Diego S., a wealthy Latin American media executive, travels frequently on business between his home city in South America and New York City. He usually prefers to take a flight with a Miami stopover rather than one of the two daily NYC bound non-stops. The Miami stop is not about visiting relatives or even shopping, however. Rather, Diego takes the Miami stop to visit his private banker, who works for a large, European investment bank that serves wealth clients around the world via their offices in Southern Florida.
Diego is not alone. Latin American elites, rich Asians, and a surprisingly large number of moderate income Europeans have long used U.S. banks as a place to hide their wealth from the grabbing hand of home-country tax collectors. With $3 trillion of deposits in U.S. banks held by non-residents, America is by far the world’s biggest “off-shore” banking center. U.S. banks offer far more than secure deposits and convenience. They also offer a surprisingly high degree of secrecy. According to the Tax Justice Network, an advocacy organization promoting transparency and disclosure in international finance, the U.S. ranks 5th in the world in terms of banking secrecy, ahead of Panama, the British Virgin Island, Bermuda and other well-known tax havens.
The deepest irony in the America-as-offshore-banking-center story is that the U.S. has been waging war against the rest of the world’s offshore banking industry since 2010, when the Congress passed the FATCA (Foreign Account Tax Compliance Act). FATCA is a complex law of breathtaking, imperial scope that compels virtually every financial institution outside the United States to ferret out U.S. taxable persons and report on their assets directly to the IRS. The ostensible aim is to limit tax fraud.
FATCA has been met with a storm of protest by American expats and foreign banks that face staggering costs associated with compliance with the FATCA mandates. Foreign governments have balked at the implicit U.S. imposition on their domestic banking industries and have pushed back again FATCA provisions that violate their privacy laws. Within the U.S. the law has raised very little critical scrutiny, presumably because it overtly affects few significant domestic political constituencies.
However, domestic criticism of FATCA is finally starting to coalesce. To understand why, follow the money. Until now, FATCA’s huge institutional compliance costs were imposed almost completely on foreign banks – not a powerful lobby in the halls of the U.S. Congress. However, the task of getting these banks’ governments to allow them to comply fell to the U.S. Treasury Department. To sooth the ire of foreign partners, Treasury began negotiating a series of so-call IGAs – Inter-Governmental Agreements. These agreements basically commit both countries to swap bank information on citizens or residents of each other’s countries.

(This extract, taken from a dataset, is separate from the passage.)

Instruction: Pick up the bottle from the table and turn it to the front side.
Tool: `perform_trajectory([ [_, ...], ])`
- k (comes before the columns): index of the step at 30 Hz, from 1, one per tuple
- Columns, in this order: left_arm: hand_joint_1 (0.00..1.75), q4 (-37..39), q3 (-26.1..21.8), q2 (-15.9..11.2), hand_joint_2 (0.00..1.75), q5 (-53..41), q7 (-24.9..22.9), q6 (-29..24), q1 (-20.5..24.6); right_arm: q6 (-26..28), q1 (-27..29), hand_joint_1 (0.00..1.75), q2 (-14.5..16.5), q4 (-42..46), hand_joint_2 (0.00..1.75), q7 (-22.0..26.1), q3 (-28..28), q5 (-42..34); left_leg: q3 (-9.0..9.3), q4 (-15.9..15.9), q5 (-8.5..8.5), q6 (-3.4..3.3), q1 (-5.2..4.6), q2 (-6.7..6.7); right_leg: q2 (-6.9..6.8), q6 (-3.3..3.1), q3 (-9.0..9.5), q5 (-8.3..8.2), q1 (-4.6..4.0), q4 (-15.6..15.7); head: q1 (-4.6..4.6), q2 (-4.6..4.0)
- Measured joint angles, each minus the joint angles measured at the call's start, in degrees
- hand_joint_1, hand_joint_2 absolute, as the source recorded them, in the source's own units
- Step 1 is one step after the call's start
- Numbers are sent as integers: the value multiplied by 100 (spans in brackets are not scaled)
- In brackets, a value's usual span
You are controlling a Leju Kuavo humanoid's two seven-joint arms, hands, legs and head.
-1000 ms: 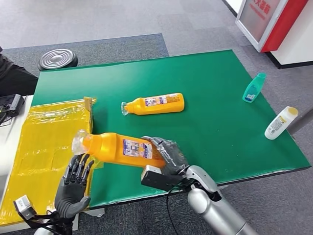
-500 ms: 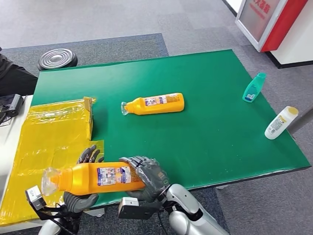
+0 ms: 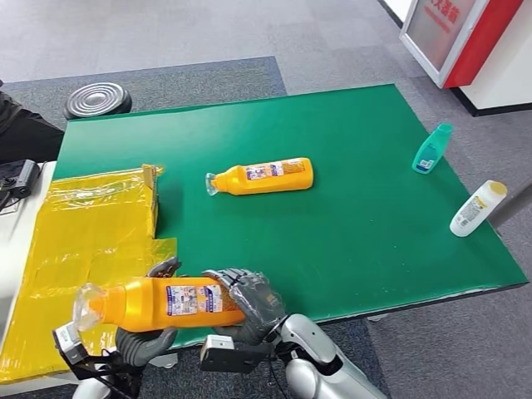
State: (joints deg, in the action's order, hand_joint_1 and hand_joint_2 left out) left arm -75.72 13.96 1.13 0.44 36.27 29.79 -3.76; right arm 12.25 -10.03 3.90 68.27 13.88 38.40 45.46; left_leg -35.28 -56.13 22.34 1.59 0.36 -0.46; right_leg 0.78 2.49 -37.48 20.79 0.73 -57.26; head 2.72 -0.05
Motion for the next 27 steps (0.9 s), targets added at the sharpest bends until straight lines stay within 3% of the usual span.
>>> perform_trajectory([
  [9, 175, -217, 214, -82, 175, -371, 154, -408, 32, 37, 6, 175, 74, -158, 175, 20, -33, -68, -1, 0, -1, 1, 0, 0, 0, -1, -2, -1, -1, 0, -1, 1],
  [13, 175, -350, 245, -53, 175, -545, 153, -723, 30, 71, 7, 155, 87, -157, 175, -27, -65, -105, -1, 0, -1, 1, 0, 0, 0, -1, -2, -1, 0, 0, 0, 1],
  [14, 175, -401, 247, -40, 175, -600, 150, -828, 20, 85, 8, 123, 90, -152, 175, -39, -78, -113, -1, 0, -1, 1, 0, 0, 0, -1, -2, -1, 0, 0, 1, 1],
  [17, 175, -551, 248, -11, 175, -719, 136, -1019, -13, 102, 11, 7, 93, -131, 175, -54, -108, -120, -1, 0, -1, 1, 0, 0, 0, -1, -2, -1, 0, 0, 0, 1],
  [20, 175, -672, 249, 14, 175, -902, 105, -1315, -41, 99, 38, 0, 93, -108, 175, -63, -145, -148, -1, 0, -1, 1, 0, 0, 0, -1, -3, -1, 0, 0, -1, 1],
  [27, 175, -1341, -284, 2, 175, -1767, -516, -3184, -73, 27, 635, 0, -117, 409, 175, 202, -693, -840, -4, 0, 0, 1, 1, 0, 0, -1, -4, 0, -2, 0, 0, 1],
])
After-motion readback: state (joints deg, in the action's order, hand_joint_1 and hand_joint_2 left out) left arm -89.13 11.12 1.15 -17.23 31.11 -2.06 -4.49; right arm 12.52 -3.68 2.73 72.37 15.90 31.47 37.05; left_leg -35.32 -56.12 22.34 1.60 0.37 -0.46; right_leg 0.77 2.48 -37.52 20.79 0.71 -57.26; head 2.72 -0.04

Such agreements would clearly threaten the U.S. offshore banking industry. Suddenly, the U.S. banking industry and its lobbyists in Washington are taking notice. The first shot across the bow came in the form a letter to President Obama signed by the entire congressional delegation of Florida condemning the IGAs as reaching beyond the scope of congressional intent. Then, much more ominously, on July 3, 2013, Representative Bill Posey (R-Florida) wrote a strongly worded letter to the new Treasury Secretary Jack Lew insisting that Treasury was exceeding its authority in negotiating IGAs. The letter goes on to say that the need for the IGA reflects deep flaws in FATCA itself and that the law “must be either substantially amended or repealed.”
Given Posey’s role in the House Financial Services Committee, his voice represents a significant new and potentially fatal blow to the whole FATCA project. These developments should be encouraged as FATCA itself is one of the most stunningly arrogant pieces of legislation to come out of Congress in years. In demanding that banks around the world sign on as IRS enforcement agents, it meaningfully undermines the attractiveness of U.S. financial assets and is creating very serious difficulties for Americans abroad. It has taken the FATCA debacle for Congress to recognize America is one of the world biggest off-shore tax havens. The U.S. hypocrisy on this issue is so blatant it is now even causing some in Congress to blush. Let us hope there is enough to kill FATCA.